Dynamic Vs Static Analysis (Explained)

Static and dynamic analysis are two important techniques used in finite element analysis (FEA).

When you start out working in design simulation and using finite element analysis software, the terms static and dynamic analysis will start appearing everywhere.

But what is the difference between dynamic analysis and static analysis?

The difference between dynamic and static analysis is time. Dynamic analysis involves some load or stimulus that changes over time. Typically, these loads happen quickly. In static analysis, the loads are applied so slowly that inertia and time do not have an effect.

In this article, I want to dig deeper into the concepts of static and dynamic analysis so, as designers, we will know what type of analysis to use and when to apply it.

I will cover:

  • What Is A Static Analysis?
  • What Is A Dynamic Analysis?
  • What Is The Difference Between Static And Dynamic Analysis?
  • When Should You Use Dynamic Or Static Analysis?

What Is Static Analysis?

Systems or bodies that are in a perfect state of equilibrium can be studied using static analysis.

Such a component, body, or system must have zero acceleration (no motion) and no loading that changes with time.

The simplest way to think of static analysis is a simple system where your load is applied and will never change. It is constant and therefore static.

Examples Of Static Stress Analysis Applications

The most frequent form of finite element structural analysis is static stress analysis. The component or assembly is put through a number of loads and the resulting stress, strain, and deformation are analysed to determine the design’s chances of failure.

Here are some examples of static analysis:

  • Bridge design
  • Vehicle frames
  • Mounting brackets
  • Housing design

In the above simulation types, the loads applied are of steady state and constant magnitude.

What Is Dynamic Analysis?

The three primary types of dynamic analysis needed in product design are:

  • Frequency Analysis (Takes place in the frequency domain)
  • Transient Analysis (Takes place in the time domain)
  • Random Response Analysis (Input fits no simple pattern)

As the name implies, ‘dynamic’ implies that something is changing.

With dynamic analysis, time is a factor, and loads changing with respect to time must be calculated using dynamic analysis.

Inertial loads due to acceleration, for example, must be modelled using dynamic analysis. Alternatively, if the loads are not in the time domain, they can also be in the frequency domain for dynamic analysis.
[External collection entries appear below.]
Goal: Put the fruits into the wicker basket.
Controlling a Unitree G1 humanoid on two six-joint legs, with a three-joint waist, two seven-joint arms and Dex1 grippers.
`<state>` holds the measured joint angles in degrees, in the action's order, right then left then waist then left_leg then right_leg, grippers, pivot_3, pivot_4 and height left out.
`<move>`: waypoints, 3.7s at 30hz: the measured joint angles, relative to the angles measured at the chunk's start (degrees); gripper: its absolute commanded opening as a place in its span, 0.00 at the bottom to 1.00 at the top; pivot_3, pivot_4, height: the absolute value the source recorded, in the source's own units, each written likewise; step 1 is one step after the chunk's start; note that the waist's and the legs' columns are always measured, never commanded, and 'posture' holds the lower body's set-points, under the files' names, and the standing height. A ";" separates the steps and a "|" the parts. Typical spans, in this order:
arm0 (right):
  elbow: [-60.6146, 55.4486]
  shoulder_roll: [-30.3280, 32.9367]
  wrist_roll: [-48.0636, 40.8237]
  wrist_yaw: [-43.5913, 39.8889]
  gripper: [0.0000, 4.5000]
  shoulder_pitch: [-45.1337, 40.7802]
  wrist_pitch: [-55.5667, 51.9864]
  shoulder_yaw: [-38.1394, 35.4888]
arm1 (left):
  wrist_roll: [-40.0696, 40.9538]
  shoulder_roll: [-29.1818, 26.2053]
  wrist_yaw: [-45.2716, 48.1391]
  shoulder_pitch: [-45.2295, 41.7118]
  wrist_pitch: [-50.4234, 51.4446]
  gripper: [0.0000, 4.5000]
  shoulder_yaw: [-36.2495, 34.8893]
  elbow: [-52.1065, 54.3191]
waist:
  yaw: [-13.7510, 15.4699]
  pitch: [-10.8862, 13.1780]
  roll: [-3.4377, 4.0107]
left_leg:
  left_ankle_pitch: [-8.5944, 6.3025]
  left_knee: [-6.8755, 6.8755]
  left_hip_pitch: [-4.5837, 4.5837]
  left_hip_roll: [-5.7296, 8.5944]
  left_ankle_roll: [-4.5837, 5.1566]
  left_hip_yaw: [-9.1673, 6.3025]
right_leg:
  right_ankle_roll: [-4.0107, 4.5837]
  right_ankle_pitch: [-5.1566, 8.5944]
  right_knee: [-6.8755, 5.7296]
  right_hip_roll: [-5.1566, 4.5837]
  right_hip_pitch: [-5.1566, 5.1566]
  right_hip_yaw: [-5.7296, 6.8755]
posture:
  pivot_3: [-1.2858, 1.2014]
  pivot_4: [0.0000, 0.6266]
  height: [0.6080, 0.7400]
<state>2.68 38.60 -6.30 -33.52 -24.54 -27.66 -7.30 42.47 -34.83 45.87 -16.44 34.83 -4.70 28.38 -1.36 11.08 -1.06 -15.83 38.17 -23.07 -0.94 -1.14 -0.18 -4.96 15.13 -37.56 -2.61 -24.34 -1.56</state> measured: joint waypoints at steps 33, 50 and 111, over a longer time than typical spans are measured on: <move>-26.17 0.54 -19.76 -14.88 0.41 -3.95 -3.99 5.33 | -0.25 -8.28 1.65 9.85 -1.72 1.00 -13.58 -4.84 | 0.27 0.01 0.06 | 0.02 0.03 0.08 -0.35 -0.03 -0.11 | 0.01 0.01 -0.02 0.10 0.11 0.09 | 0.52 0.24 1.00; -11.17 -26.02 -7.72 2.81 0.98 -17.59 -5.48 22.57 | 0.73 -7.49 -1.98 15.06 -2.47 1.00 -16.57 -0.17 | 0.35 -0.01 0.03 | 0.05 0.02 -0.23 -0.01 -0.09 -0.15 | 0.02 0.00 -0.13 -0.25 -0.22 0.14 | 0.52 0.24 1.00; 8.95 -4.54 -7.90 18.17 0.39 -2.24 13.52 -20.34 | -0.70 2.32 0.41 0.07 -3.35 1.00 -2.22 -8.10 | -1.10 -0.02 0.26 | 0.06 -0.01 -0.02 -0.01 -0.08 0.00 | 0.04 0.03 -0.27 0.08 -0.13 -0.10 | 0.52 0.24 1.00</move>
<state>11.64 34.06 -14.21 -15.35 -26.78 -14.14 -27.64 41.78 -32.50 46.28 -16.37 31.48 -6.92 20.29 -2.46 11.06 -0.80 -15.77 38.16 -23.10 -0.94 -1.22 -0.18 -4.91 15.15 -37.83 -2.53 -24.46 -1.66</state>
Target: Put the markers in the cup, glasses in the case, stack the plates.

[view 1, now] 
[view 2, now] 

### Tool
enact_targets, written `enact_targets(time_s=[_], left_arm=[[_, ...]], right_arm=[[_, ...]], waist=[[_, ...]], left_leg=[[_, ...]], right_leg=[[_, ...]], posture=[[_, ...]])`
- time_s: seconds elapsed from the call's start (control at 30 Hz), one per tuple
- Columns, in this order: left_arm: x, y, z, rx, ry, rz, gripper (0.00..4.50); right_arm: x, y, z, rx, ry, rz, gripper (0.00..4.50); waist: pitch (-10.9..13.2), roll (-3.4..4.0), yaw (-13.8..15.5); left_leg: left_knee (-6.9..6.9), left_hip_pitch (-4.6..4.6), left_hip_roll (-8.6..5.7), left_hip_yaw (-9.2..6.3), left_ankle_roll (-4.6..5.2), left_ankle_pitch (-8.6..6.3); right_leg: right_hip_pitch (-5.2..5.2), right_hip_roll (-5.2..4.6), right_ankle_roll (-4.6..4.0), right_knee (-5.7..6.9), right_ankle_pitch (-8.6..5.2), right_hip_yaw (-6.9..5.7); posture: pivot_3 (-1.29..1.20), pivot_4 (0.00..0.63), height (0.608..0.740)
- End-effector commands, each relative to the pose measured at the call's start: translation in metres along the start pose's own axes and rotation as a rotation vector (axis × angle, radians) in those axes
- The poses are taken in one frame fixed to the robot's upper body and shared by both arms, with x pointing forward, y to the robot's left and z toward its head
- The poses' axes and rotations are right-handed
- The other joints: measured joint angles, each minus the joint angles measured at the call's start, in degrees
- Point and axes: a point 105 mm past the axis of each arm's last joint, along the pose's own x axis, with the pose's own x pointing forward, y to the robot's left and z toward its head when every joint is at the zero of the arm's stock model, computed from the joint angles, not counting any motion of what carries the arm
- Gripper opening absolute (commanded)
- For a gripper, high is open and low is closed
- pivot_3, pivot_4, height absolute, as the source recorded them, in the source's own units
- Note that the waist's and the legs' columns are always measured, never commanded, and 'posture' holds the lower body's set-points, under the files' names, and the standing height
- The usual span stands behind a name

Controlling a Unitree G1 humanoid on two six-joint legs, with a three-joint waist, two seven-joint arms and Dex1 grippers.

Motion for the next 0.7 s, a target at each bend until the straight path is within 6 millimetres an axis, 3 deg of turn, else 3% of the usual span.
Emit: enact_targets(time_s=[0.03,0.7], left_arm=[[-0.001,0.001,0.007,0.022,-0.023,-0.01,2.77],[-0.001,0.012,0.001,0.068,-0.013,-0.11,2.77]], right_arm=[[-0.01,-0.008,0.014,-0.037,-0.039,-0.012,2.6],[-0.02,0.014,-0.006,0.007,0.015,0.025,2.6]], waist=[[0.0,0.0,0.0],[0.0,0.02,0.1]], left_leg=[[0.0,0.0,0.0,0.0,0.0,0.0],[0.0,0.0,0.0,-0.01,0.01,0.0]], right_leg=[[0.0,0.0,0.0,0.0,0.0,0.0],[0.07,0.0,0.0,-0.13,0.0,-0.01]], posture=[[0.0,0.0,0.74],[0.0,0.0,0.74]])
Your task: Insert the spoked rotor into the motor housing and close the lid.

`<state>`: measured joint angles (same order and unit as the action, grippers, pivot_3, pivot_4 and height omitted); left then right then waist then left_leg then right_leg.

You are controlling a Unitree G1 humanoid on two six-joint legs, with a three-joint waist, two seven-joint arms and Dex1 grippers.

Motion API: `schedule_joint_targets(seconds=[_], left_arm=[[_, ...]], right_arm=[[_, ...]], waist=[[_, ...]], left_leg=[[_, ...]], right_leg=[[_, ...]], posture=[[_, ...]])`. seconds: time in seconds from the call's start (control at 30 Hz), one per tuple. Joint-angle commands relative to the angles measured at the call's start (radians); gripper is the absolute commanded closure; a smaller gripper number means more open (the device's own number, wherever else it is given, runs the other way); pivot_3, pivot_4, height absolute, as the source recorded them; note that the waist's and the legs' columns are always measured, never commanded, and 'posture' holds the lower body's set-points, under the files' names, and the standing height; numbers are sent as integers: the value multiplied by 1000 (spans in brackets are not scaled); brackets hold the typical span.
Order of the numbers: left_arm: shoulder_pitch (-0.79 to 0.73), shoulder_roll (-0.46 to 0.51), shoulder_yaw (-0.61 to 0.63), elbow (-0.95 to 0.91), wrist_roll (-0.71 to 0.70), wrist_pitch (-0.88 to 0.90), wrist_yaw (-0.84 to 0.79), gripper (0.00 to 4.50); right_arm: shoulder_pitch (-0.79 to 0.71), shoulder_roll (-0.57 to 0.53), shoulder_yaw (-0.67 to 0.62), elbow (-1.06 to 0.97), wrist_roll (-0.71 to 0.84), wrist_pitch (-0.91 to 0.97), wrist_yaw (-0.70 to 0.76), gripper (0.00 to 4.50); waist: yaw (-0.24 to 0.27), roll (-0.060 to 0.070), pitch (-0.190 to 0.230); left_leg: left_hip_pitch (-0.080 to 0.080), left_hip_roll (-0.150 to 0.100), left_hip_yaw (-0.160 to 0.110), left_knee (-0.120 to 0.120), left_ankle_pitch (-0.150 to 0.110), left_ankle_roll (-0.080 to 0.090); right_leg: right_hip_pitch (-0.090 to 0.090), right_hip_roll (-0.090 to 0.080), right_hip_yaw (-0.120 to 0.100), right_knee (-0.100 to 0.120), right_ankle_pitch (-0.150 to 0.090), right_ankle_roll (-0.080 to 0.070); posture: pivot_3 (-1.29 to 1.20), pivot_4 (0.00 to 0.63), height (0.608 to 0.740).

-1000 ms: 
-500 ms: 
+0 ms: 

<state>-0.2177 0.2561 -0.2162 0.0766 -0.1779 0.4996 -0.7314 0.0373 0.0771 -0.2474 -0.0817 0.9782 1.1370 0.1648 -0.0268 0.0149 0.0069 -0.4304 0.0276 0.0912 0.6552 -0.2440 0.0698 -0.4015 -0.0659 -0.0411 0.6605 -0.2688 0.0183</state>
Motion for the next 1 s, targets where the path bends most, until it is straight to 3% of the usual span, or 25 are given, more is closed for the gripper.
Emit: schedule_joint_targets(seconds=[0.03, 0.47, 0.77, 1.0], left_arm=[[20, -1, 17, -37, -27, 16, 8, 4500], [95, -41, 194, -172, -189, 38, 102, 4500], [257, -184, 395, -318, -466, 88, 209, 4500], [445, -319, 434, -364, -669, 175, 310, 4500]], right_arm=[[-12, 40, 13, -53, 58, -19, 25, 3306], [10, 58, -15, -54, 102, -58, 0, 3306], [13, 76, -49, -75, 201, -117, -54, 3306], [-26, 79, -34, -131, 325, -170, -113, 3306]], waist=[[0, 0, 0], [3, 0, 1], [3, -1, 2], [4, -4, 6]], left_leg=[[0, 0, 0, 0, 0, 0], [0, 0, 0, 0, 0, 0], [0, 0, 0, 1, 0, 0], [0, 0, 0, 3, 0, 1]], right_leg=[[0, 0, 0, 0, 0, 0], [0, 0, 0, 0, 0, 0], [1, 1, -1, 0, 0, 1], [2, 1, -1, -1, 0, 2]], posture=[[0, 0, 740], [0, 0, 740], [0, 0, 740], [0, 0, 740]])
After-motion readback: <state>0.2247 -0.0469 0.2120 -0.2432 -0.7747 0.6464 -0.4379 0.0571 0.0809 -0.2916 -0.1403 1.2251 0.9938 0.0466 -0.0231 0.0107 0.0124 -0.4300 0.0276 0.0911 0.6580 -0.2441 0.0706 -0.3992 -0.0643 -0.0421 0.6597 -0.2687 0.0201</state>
Examples Of Dynamic Analysis Applications

If a load is applied to a system, body or component with a vibratory or sinusoidal input, then it is probably dynamic and dynamic analysis should be used.

Similarly, if a load is generated by an impact or a collision, it is dynamic.

Here are some examples of dynamic analysis applications:

  • Impact analysis
  • Component drop test analysis
  • Vibrational analysis (although you should use modal analysis here)
  • Buckling analysis

When Should You Use Dynamic Or Static Analysis?

Static analysis is far less time-consuming and simpler than dynamic analysis, but what type of analysis should you choose for your application?

A vast amount of simulations can be completed using static analysis, even if there are some brief time or frequency influences at the time of load application.

Many engineers will opt for a static solution as it is fast, and the cost involved regarding time and software is much higher for dynamic analysis.

However, if your application involves a time or frequency component, such as an impact test, a dynamic analysis should be used.

It is possible to use what is called the “Static Assumption” which assumes that all loads are gradually applied until they reach a full magnitude.

Using a static load equivalent, it is possible to complete a static analysis (where a dynamic is needed) and increase your load by an additional factor to take into account the dynamic loading.

However, if you use a static analysis where a dynamic is appropriate, even if the initial loads to the system are vibratory or short, you must always check against a dynamic solution.

A static run might be great to debug, check your mesh and model setup, but a dynamic problem should always be solved with a dynamic analysis.

Static Analysis Summary

  • Used to calculate stress, strain, and deformation under constant loads
  • Generally faster and simpler than dynamic analysis
  • May not be as accurate for problems involving time or frequency

Dynamic Analysis:

  • Used to calculate stress, strain, and deformation under time-varying loads
  • More accurate than static analysis for problems involving time or frequency
  • May be more complicated and take longer to run

Final Thoughts

Static and dynamic analysis are two important methods of finite element analysis.

Static analysis is used to calculate the stress, strain, and deformation of a component or assembly under constant loads, while dynamic analysis calculates the stress, strain, and deformation of a component or assembly under time-varying loads.

In most cases, static analysis can be used to solve a problem, but if time or frequency are factors in the load application, a dynamic analysis must be used.

Both static and dynamic analysis have their own strengths and weaknesses, so choosing the right type of analysis depends on the specific problem that needs to be solved.

In general, static analysis is faster and simpler than dynamic analysis, but dynamic analysis is more accurate for problems that involve time or frequency and should always be used for this time of engineering problem.